Wuxi Apptec Co.Ltd(603259) the annual performance in 2021 exceeded expectations; Expected revenue to accelerate again in 2022

\u3000\u3000 Wuxi Apptec Co.Ltd(603259) (603259)

On January 18, the company announced the performance forecast for 2021. The annual revenue increased by 38-38.5%, slightly higher than the 36-38% previously guided by the management; Net profit attributable to parent / net profit deducted from non attributable to parent increased by 68-70% year-on-year, higher than previous market expectations. The company’s demand for orders is strong, with high performance and strong growth certainty under the continuous release of production capacity in the next three years. We reiterate the “buy” rating of Wuxi Apptec Co.Ltd(603259) A shares / Hong Kong shares and maintain the target price of 210 yuan / HK $240.

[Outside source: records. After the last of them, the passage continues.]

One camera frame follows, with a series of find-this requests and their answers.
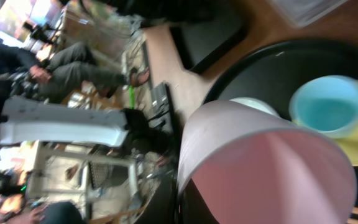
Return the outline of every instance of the green cable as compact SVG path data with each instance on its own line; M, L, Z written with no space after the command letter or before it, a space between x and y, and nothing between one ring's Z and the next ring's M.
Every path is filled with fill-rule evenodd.
M130 101L131 101L131 109L135 109L135 89L133 86L129 87Z

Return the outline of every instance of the pink cup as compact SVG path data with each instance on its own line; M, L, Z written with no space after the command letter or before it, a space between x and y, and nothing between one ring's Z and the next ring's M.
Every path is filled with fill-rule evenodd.
M220 224L343 224L356 200L354 170L334 141L230 101L186 123L180 194L190 179Z

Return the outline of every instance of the blue cup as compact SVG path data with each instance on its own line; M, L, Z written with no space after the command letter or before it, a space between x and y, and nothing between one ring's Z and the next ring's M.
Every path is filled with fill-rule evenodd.
M299 88L290 102L292 120L331 138L344 138L358 122L358 82L331 75Z

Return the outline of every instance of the gray pants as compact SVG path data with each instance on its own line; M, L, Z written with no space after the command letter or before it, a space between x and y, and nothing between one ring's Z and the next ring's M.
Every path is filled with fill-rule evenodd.
M52 78L40 85L39 94L49 98L50 103L61 103L73 90L80 90L83 81L111 88L128 84L124 75L97 67L89 48L82 42L57 53L46 69Z

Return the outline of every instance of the seated person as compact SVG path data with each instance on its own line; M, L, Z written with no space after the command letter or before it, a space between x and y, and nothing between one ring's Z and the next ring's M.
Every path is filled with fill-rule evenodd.
M107 93L106 90L121 85L143 85L150 76L148 69L126 77L108 68L100 68L96 66L89 48L81 42L55 54L45 68L32 52L0 44L0 74L13 74L21 67L30 73L32 82L39 84L38 94L58 104L73 90L81 89L83 81L89 81Z
M12 218L0 212L0 224L86 224L78 209L71 202L58 202L47 207L38 207L30 213Z

4q21 revenue accelerated and core business was promoted at full speed: 4q21 company’s revenue profit increased by 33-35% (mom + 6%) respectively, higher than 31% of 3q21. 4q21 deduction of non attributable net profit increased by 24-29%. All business segments have made brilliant achievements: 1) wuxichemistry: the small molecule crdmo pipeline added 732 molecules in 2021 (206 molecules in 4q), of which 41 came from the “win molecules” strategy. By the end of 2021, the pipeline had a total of 1666 molecules, of which 49 were in phase III, 42 were commercialized and 99 were oligonucleotide and polypeptide drug projects; 2) Wuxibiology and wuxichemistry have strong synergy. In 2021, customers using both businesses contribute > 70% of the company’s revenue; 3) Wuxitesting will have 110000 square meters of laboratories by the end of 2021, which is expected to increase to 165000 square meters by 2023, and the number of animal laboratories will increase from 450 by the end of 2021 to 750 by 2023; 4) Wuxiatu (cell and gene therapy) has 72 comprehensive projects by the end of 2021, including 11 phase III projects (4 near the preparation stage of BLA); 5) Ddsu: there are 232 projects in total, including 1 project in NDA stage and 3 projects in phase III.

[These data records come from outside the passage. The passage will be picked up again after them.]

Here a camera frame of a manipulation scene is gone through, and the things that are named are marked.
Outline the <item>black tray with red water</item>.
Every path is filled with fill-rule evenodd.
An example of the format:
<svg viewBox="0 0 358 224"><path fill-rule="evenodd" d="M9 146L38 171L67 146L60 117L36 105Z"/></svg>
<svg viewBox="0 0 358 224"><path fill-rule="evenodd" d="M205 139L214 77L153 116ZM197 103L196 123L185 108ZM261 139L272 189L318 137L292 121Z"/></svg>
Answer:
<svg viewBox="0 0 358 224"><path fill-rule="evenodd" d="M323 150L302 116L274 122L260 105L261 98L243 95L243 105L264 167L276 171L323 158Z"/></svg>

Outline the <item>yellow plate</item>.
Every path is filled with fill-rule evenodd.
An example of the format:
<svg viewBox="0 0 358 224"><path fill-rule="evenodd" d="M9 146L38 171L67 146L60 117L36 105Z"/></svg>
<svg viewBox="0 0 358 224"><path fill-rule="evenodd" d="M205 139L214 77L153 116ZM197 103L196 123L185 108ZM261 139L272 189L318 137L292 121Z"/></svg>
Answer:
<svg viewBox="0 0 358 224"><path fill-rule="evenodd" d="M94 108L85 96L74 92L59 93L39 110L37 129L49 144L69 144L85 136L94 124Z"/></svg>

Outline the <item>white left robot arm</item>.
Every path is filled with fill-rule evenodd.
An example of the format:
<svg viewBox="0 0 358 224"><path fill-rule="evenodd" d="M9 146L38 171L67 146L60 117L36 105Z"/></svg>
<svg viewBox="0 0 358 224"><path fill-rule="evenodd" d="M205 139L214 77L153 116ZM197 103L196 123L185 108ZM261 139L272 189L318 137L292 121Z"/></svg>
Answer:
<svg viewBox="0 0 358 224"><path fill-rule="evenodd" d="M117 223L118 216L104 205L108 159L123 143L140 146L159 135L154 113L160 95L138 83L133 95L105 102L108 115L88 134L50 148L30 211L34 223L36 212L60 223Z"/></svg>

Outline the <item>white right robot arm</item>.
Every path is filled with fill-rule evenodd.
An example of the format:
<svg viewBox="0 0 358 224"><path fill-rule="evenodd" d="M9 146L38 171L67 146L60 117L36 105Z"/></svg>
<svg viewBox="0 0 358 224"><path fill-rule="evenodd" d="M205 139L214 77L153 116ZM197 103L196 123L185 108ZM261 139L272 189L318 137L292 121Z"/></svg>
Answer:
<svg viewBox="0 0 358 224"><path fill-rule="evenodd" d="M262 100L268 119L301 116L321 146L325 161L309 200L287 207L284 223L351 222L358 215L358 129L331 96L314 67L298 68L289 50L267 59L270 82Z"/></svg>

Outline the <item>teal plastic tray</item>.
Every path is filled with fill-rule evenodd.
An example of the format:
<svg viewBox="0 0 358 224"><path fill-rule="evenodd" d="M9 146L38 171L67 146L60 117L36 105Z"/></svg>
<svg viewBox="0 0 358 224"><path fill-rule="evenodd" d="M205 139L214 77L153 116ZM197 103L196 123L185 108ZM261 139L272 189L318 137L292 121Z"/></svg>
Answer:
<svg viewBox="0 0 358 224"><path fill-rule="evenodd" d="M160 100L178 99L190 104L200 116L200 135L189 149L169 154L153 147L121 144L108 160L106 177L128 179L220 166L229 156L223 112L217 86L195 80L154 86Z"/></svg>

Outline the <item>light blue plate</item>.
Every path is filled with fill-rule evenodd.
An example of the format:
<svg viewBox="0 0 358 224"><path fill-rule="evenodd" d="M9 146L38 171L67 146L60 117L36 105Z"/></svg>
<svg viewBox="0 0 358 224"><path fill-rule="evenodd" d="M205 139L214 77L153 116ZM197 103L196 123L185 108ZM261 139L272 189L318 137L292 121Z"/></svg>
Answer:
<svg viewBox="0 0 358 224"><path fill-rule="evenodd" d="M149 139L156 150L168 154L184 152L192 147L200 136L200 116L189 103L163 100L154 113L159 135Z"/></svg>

The release of production capacity will contribute to the continuous acceleration of performance growth in 2022: the management expects that the revenue and net profit will increase by 45% in 2022 (assuming that the epidemic has limited impact on the company’s overall operation and there will be no large-scale closure in China), and the growth rate of Wuxi chemistry will increase. By the end of 2021, the company had about 1.16 million square meters of laboratories, production and office space, which is expected to increase to about 1.7 million square meters by the end of 2023. Taixing, Changshu API production base and Changzhou base phase III are expected to be officially put into operation this year, and the API production capacity will increase by about 70% this year. The capital expenditure in 2021 was RMB 6.65 billion, slightly lower than the previously estimated 8 billion, mainly due to the delay in the actual payment of some funds to January this year; The management expects the capital expenditure to be RMB 8-10 billion in 2022. According to the company’s capacity and capital expenditure plan, we expect the capacity of small molecule crdmo to grow by more than 30% in the next three years.

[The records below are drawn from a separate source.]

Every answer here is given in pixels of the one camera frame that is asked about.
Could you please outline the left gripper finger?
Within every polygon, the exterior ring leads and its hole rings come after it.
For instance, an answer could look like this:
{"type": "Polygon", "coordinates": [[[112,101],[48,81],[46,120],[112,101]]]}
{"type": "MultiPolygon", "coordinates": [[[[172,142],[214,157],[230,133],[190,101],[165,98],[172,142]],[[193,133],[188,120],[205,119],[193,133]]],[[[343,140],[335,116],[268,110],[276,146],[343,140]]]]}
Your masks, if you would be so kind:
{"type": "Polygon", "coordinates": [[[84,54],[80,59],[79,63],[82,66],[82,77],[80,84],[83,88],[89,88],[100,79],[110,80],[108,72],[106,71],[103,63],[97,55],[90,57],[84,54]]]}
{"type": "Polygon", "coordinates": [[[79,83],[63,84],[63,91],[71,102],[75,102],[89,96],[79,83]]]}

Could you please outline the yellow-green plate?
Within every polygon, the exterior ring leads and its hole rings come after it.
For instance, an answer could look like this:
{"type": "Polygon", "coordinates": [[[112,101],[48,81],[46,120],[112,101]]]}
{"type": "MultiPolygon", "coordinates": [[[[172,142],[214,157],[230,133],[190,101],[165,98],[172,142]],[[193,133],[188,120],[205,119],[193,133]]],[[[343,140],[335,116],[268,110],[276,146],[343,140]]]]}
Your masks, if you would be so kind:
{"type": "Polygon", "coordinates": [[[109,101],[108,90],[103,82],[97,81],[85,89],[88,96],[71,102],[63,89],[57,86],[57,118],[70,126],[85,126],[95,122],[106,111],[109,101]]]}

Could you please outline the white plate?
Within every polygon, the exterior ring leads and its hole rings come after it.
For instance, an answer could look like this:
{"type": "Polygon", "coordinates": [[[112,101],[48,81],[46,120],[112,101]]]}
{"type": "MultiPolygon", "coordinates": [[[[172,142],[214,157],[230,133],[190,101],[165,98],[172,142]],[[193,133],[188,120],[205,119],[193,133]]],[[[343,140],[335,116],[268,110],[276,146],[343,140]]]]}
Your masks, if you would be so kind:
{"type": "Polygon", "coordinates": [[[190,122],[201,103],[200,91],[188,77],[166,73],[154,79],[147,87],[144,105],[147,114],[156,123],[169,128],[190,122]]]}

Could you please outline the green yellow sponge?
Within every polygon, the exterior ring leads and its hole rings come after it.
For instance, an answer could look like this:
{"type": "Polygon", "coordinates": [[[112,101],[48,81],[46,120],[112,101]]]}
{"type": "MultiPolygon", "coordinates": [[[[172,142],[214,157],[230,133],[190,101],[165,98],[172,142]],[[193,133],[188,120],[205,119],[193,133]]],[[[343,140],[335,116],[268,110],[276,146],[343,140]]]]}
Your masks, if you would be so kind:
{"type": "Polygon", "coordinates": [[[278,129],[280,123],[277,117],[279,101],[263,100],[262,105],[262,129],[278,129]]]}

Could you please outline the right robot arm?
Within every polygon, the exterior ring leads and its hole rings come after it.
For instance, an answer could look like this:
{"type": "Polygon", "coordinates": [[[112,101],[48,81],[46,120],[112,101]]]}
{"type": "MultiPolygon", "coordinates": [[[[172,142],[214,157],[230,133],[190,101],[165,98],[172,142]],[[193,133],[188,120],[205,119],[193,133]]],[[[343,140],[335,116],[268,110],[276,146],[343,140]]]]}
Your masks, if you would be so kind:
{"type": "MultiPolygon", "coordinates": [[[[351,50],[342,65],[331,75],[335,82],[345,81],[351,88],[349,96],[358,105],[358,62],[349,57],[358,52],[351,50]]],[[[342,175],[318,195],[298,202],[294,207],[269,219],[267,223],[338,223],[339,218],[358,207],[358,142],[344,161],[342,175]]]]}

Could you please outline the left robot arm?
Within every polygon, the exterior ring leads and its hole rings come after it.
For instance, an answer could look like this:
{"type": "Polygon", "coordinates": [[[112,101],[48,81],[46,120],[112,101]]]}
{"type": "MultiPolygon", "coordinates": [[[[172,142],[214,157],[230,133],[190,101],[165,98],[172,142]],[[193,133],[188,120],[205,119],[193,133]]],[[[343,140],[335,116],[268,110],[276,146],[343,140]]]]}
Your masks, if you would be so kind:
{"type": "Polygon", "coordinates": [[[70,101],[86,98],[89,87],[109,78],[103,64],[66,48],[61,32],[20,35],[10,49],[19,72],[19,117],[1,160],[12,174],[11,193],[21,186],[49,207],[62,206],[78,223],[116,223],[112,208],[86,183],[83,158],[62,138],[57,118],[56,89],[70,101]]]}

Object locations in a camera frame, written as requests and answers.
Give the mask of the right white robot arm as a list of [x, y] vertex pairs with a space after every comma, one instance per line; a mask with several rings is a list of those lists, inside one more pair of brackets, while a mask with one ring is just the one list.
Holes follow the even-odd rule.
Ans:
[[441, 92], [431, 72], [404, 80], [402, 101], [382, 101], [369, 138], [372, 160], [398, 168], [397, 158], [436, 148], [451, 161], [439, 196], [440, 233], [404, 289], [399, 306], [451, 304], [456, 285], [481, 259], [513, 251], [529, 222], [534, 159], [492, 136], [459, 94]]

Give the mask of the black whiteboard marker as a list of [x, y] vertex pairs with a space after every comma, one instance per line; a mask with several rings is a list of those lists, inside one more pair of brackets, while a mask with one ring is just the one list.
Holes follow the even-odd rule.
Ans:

Reiterate the “buy” rating and target price of A-Shares / Hong Kong shares. We raised the net profit attributable to the parent company of 2021-23e to RMB 4.98 billion / 7.13 billion / 10.11 billion, corresponding to 42.6% of 2021-23ecagr, mainly driven by small molecule crdmo and ATU businesses. Considering the uncertainty of the long-term contribution of covid-19 business and the downward adjustment of the overall valuation center of the industry, we temporarily maintain the target price of the company’s A-Shares and Hong Kong shares of RMB 210 / HK $240, corresponding to 87.1x/81.2x2022epe (about 1 standard deviation higher than the historical average) and 2.0x/1.9x2022epeg (slightly lower than the historical average) respectively. As an industry leader, we believe that the company should enjoy a premium compared with the average valuation of the industry and maintain the “buy” rating of A-Shares and Hong Kong shares.

Investment risk: fluctuation of investment income; Exchange rate changes; R & D projects failed or delayed due to the epidemic.